(Stored items)
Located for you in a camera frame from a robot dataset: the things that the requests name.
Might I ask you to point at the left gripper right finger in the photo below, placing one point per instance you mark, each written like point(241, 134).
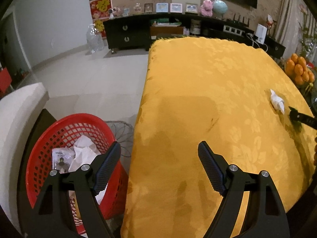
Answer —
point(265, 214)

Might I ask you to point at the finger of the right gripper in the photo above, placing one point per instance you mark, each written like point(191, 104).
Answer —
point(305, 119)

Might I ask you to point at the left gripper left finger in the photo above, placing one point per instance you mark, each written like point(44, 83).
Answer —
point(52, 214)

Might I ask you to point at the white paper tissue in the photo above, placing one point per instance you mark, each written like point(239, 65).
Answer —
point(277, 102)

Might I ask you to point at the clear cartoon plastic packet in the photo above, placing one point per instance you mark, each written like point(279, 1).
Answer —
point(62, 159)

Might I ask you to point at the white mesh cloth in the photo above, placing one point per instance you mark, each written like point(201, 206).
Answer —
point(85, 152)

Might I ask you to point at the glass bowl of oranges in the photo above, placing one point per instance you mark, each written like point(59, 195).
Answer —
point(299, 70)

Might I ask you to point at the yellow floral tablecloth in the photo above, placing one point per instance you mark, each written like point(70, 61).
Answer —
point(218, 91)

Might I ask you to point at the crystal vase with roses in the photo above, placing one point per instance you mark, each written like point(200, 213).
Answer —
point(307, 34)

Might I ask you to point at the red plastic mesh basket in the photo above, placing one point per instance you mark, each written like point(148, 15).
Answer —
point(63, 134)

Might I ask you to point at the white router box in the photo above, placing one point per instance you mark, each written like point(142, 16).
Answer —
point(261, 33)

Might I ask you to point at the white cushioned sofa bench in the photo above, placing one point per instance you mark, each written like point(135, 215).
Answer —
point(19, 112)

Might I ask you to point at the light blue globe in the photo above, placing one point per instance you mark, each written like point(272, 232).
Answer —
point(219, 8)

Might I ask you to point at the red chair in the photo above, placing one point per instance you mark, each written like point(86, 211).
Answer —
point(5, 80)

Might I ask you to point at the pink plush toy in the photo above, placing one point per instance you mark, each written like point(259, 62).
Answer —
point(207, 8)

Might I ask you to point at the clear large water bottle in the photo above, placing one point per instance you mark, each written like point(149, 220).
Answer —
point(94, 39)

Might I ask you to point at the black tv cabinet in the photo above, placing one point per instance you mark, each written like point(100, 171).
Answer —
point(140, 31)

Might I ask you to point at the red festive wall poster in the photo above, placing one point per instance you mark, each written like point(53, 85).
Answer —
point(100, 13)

## About this exercise
Take each line above that contains "clear" and copy it out.

## Task result
Might I ask you to point at the clear cartoon plastic packet in the photo above, placing one point per instance you mark, each written like point(279, 1).
Might I ask you to point at the clear large water bottle in the photo above, placing one point per instance you mark, each written like point(149, 220).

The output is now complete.